Effective Date: April 02, 1999
Parties:

Integ Incorp

Sectors: Electronics and Miscellaneous Technology
Governing Law:  New York
Exhibit 10.1


DEVELOPMENT AND LICENSE AGREEMENT


This DEVELOPMENT AND LICENSE AGREEMENT (the "Agreement"), effective as of April 2, 1999 ("Effective Date"), is made by and between Amira Medical, a Delaware corporation, with a principal place of business at 4742 Scotts Valley Drive, Scotts Valley, CA 95066 ("Amira"), and Integ Incorporated, a Minnesota corporation, with a principal place of business at 2800 Patton, St. Paul, MN 55113 ("Integ"). The parties agree as follows:


1. DEFINITIONS


"Acquired" shall have the meaning as set forth in Section 4.4.3.


"Affiliate(s)" shall mean all corporations or business entities which, directly or indirectly, are controlled by a Party. The meaning of the word "control" shall mean the ownership of 50% or more of the voting shares or interests of such corporation or business entity so long as such ownership of voting shares or interests continues.


"Agreement" shall have the meaning as set forth in the Preamble.


"Amira" shall have the meaning as set forth in the Preamble.


"Amira Know How" shall mean any unpatented and/or non-patentable technical data, materials, samples and other information (A) which are owned or controlled by Amira or its Affiliates during the term of the Agreement, or (B) which Amira or its Affiliates has the right to license or sublicense (including information or materials developed by Amira in the Development Program) and which in either case (C) relate to Meters or Test Strips or their manufacture or use in the Field. Amira Know-How shall not include the Amira Patent Rights.


"Amira Patent Rights" shall mean (i) the U.S. and foreign patent applications and patents listed on Exhibit B; (ii) any U.S. or foreign patent or patent application which claims an invention made or conceived and reduced to practice by one or more employees, agents or consultants of Amira or of an Amira Affiliate in the Development Program and related to Meters or Test Strips or their manufacture or use in the Field; and (iii) any substitution, continuation, continuation-in-part, or divisional application of any of the preceding, and any patent issuing thereon, including any reissue, reexamination, renewal or extension thereof.


"Amira Technology" shall mean the Amira Patent Rights and Amira Know How.


"Amira/Integ Invention" shall have the meaning as set forth in Section 7.1.3.


"Confidential Information" shall mean (i) any information related to Amira Technology, Integ Technology or the Development Program; (ii) any proprietary or confidential information or material in tangible form disclosed hereunder that is marked as "Confidential" or "Proprietary" at the time it is delivered to the receiving party, or (iii) proprietary or confidential


information disclosed orally hereunder which is identified as confidential or proprietary when disclosed and such disclosure of confidential information is confirmed in writing within thirty (30) days by the disclosing party.

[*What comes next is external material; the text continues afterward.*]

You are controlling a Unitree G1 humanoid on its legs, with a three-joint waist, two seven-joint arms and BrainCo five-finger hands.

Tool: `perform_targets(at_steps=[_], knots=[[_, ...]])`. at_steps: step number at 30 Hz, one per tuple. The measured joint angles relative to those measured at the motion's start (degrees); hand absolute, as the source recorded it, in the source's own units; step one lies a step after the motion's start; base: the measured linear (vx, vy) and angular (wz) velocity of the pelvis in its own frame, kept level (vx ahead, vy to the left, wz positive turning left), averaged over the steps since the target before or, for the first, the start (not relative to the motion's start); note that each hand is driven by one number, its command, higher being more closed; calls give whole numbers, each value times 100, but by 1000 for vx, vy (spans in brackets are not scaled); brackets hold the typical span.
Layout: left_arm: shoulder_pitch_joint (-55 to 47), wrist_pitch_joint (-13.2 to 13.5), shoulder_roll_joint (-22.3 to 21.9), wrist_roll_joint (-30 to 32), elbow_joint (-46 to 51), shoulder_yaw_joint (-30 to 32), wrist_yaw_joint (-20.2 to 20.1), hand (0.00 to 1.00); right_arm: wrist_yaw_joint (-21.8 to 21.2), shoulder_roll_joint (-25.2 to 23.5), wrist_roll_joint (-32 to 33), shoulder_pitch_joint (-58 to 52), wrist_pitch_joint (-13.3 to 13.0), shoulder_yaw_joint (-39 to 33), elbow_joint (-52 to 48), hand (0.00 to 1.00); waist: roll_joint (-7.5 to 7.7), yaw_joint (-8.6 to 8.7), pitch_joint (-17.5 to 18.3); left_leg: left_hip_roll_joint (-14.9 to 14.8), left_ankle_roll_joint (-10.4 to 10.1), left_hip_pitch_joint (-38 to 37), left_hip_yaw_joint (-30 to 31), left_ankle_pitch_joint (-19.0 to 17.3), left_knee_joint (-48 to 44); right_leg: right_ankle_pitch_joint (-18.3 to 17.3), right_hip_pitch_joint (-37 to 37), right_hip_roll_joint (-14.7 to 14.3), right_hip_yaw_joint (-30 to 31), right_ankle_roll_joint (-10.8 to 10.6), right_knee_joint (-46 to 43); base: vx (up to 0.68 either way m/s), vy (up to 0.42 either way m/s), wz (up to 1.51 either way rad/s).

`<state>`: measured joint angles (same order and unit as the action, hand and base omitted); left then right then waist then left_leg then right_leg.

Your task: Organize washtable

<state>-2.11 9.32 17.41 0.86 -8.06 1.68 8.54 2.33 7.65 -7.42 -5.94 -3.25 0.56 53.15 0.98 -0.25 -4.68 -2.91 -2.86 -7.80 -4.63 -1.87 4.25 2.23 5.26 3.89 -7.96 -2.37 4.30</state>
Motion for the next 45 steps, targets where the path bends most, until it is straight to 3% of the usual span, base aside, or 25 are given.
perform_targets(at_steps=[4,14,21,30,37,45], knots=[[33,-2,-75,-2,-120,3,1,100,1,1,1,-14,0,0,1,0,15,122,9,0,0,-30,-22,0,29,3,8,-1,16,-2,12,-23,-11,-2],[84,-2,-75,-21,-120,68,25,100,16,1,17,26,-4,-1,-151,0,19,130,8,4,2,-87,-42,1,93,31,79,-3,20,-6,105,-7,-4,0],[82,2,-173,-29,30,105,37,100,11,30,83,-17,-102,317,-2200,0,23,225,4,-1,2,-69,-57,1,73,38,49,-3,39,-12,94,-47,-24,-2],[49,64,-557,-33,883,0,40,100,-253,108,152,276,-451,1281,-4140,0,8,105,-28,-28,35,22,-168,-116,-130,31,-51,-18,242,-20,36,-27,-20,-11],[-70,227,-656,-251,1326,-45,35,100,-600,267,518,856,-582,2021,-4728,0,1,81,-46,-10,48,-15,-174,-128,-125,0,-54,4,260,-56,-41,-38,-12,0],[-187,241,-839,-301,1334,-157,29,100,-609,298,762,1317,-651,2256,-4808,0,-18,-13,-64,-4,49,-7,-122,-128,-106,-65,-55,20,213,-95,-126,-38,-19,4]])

"Costs" shall mean all of a Party's direct and indirect costs related to the manufacture of the Product(s), including without limitation, costs for personnel, materials, quality control, regulatory compliance, third party license royalties, administrative expenses, subcontractors, fixed and variable manufacturing overhead costs reasonably allocable to the manufacture of the Product(s), as determined in accordance with generally accepted accounting principles applied by that party on a consistent basis.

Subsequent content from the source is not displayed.